WORK ORDER: Across the data below, count every line where the string "napkin" appears. Answer with the number alone.

DATASET ENTRIES:
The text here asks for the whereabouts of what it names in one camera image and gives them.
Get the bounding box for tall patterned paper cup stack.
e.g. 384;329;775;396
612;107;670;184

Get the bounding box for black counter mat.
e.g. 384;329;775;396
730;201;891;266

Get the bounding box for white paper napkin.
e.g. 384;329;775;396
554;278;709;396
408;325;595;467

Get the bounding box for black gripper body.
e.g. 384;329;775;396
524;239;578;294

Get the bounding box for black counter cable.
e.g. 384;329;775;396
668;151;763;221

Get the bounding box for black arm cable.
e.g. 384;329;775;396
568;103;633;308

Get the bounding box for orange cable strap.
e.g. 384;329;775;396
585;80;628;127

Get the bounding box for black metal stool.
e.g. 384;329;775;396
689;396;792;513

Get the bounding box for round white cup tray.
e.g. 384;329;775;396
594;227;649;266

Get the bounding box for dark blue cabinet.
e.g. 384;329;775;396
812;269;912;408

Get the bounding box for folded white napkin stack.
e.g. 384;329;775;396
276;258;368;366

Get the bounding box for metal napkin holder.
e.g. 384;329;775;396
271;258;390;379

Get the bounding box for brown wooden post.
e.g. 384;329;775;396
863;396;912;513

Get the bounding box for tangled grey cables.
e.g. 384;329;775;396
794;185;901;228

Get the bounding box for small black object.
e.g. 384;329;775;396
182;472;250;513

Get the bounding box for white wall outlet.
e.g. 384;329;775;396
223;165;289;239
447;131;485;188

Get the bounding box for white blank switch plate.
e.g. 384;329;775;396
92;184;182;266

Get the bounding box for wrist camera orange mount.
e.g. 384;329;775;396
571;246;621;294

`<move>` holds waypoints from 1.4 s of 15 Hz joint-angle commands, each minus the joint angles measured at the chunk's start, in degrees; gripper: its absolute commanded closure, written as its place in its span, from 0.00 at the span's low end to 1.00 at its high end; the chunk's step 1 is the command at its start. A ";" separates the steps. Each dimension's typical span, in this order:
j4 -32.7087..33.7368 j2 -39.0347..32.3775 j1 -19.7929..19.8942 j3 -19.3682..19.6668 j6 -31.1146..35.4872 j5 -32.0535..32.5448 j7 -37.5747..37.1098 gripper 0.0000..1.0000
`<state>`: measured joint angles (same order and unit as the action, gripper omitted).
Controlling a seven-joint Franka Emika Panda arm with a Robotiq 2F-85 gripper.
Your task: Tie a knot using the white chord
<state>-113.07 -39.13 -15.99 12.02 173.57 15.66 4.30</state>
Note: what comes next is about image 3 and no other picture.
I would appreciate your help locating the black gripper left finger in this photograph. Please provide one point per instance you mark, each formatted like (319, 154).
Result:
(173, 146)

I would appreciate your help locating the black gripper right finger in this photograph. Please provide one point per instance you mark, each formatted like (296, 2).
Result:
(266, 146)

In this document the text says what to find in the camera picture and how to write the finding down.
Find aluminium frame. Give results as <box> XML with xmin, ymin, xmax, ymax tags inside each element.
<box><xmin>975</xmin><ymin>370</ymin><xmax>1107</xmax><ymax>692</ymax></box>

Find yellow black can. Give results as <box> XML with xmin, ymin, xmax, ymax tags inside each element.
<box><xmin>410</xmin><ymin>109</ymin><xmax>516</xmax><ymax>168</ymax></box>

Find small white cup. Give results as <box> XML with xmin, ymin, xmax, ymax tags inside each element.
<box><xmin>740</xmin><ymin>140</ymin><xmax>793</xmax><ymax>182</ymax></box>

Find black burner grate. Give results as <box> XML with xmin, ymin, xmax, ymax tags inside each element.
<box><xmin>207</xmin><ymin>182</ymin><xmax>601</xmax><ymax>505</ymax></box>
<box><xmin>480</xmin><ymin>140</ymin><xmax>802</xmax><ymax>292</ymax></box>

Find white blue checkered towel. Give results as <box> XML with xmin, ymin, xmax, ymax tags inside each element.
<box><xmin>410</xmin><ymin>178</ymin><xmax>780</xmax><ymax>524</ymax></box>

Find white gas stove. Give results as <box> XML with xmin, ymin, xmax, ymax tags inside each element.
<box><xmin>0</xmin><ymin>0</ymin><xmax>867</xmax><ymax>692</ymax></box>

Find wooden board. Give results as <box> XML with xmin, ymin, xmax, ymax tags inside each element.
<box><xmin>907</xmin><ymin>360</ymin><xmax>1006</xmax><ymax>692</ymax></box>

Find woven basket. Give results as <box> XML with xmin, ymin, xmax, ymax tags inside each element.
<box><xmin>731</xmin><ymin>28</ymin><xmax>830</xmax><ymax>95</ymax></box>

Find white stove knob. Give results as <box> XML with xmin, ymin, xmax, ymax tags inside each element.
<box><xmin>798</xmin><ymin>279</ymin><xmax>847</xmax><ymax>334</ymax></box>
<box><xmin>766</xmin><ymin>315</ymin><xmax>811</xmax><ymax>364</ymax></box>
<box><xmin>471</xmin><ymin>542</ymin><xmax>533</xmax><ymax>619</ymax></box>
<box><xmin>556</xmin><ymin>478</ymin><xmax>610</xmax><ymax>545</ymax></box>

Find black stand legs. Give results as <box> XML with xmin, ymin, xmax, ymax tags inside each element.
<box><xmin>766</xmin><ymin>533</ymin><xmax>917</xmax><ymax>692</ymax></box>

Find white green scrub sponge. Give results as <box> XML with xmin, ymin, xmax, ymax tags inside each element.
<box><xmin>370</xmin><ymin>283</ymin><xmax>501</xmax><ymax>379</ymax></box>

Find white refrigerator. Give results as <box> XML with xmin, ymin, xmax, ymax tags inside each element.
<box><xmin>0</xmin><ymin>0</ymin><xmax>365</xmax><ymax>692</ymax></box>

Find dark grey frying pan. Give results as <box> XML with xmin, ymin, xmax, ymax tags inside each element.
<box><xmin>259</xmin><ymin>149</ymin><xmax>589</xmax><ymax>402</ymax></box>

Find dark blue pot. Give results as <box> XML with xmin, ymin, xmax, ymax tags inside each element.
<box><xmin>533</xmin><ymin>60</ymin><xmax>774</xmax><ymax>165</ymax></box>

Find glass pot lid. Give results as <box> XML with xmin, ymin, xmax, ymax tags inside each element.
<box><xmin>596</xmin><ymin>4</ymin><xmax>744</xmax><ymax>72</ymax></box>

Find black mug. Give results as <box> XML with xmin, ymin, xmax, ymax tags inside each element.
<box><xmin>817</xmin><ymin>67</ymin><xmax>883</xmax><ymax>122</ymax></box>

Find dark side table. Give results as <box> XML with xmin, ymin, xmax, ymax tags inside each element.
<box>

WRITTEN SOLUTION: 3